Description of the task: Search the entries below for the word "cream" and copy every line where it appears.
::::
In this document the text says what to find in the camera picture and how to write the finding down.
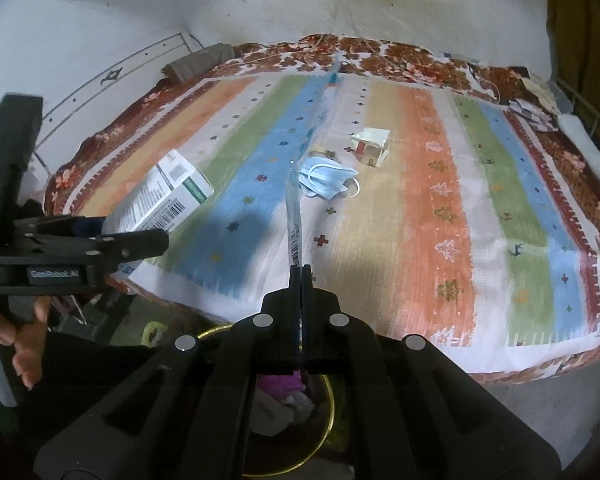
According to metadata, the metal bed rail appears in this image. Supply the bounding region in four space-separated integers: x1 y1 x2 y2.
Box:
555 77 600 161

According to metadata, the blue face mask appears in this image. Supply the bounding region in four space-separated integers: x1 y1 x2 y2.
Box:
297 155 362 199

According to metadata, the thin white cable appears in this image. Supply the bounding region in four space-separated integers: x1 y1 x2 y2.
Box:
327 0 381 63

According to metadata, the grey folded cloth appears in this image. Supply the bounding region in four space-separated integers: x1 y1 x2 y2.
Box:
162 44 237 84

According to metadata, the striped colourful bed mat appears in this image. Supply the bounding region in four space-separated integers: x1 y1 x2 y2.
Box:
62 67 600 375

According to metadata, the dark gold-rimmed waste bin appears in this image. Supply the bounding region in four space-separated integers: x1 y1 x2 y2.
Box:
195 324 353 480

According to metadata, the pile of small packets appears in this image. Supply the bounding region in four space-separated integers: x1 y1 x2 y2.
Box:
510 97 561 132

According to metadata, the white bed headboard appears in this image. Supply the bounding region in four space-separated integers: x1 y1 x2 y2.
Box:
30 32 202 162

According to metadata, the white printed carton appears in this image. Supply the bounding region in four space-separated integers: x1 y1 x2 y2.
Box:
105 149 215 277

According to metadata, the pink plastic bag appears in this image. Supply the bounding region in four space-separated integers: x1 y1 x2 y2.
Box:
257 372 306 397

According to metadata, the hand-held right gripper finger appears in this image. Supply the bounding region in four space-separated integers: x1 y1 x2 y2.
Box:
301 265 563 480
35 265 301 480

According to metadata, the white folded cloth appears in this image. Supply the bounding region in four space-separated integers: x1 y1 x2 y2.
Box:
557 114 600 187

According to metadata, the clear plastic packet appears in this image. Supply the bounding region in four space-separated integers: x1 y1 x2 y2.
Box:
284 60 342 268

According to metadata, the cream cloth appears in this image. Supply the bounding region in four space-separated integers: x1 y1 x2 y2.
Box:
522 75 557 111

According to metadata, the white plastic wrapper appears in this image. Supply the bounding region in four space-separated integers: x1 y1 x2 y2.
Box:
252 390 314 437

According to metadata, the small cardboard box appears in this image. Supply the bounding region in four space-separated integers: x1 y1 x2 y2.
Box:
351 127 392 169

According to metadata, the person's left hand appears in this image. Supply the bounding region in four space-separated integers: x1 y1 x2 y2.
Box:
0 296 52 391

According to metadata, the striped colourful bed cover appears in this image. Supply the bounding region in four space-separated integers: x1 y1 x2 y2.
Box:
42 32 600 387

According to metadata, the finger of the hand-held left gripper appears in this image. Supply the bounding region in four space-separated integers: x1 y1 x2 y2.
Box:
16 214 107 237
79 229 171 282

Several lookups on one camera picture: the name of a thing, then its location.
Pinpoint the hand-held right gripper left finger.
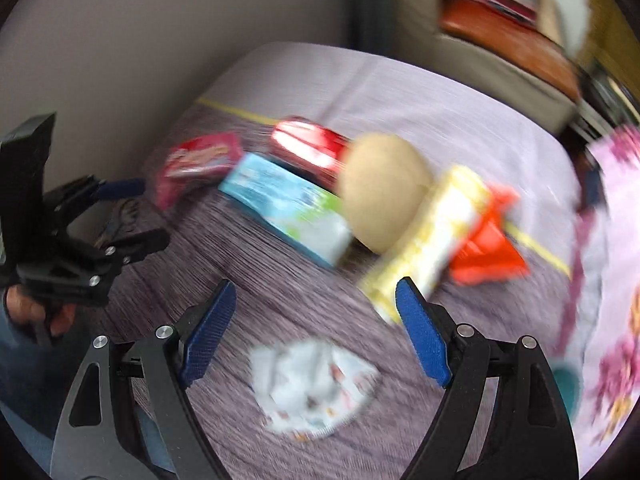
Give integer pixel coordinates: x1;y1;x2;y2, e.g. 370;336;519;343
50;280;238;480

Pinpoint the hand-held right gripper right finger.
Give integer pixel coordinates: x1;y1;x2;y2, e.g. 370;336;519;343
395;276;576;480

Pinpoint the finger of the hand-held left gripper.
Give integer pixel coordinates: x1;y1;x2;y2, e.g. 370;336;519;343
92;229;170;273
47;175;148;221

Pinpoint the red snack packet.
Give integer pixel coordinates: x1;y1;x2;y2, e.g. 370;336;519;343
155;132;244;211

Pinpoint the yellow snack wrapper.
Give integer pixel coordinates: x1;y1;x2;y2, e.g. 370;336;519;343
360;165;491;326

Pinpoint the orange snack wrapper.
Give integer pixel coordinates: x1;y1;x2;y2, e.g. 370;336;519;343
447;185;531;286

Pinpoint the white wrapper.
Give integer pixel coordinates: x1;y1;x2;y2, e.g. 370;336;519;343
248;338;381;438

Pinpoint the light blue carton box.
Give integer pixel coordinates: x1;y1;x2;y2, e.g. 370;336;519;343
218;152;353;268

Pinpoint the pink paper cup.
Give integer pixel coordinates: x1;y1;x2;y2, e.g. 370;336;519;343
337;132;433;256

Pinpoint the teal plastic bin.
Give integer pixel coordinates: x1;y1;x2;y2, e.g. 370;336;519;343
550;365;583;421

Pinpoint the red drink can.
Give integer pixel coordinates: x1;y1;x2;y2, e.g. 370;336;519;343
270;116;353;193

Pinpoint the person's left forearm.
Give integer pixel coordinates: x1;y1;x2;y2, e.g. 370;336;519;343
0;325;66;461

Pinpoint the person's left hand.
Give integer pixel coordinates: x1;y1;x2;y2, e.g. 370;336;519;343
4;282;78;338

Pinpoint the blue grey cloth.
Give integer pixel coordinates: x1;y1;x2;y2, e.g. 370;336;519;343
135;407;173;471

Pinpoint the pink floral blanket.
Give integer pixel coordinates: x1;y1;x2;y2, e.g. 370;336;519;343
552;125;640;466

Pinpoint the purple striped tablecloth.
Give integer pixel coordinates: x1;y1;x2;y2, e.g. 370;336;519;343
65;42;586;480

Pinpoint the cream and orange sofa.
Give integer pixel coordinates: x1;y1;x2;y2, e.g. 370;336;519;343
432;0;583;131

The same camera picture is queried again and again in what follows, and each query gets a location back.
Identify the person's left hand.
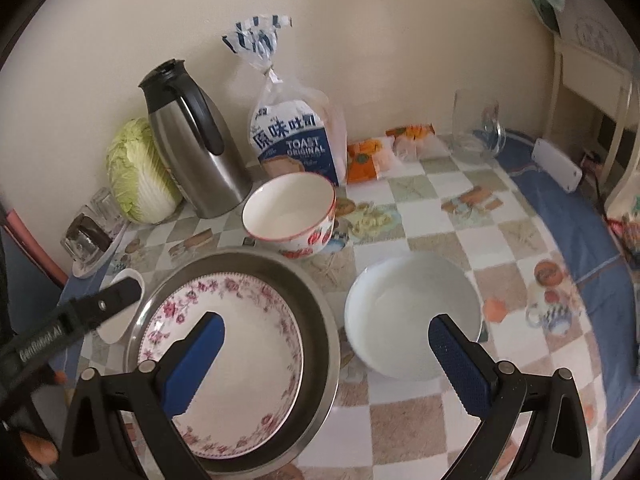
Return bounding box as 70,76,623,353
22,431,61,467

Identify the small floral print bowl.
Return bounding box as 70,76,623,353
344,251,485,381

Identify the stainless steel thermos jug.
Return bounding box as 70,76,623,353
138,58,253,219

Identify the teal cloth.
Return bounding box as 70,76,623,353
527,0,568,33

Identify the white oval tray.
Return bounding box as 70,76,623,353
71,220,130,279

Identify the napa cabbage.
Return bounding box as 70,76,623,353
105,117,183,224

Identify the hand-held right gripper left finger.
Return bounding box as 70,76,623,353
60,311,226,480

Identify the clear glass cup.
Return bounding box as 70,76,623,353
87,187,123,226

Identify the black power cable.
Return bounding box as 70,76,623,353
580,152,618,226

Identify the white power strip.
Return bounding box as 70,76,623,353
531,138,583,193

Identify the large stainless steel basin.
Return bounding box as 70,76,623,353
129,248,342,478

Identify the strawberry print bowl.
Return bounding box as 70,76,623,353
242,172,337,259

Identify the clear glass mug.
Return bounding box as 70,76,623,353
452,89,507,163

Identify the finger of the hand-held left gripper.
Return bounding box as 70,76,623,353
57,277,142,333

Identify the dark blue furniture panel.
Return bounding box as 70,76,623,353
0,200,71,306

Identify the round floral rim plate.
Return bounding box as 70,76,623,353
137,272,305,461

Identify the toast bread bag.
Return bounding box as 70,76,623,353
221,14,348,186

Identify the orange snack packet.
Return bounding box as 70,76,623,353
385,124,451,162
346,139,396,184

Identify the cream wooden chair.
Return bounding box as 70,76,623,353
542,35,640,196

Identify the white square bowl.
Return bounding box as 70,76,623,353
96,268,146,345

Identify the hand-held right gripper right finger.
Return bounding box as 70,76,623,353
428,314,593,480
::::
Answer:
According to metadata, the cream cloth appears in this image. Supply the bounding region in four space-separated integers: x1 y1 x2 y2.
Pinpoint the cream and orange sofa.
Identify the cream wooden chair.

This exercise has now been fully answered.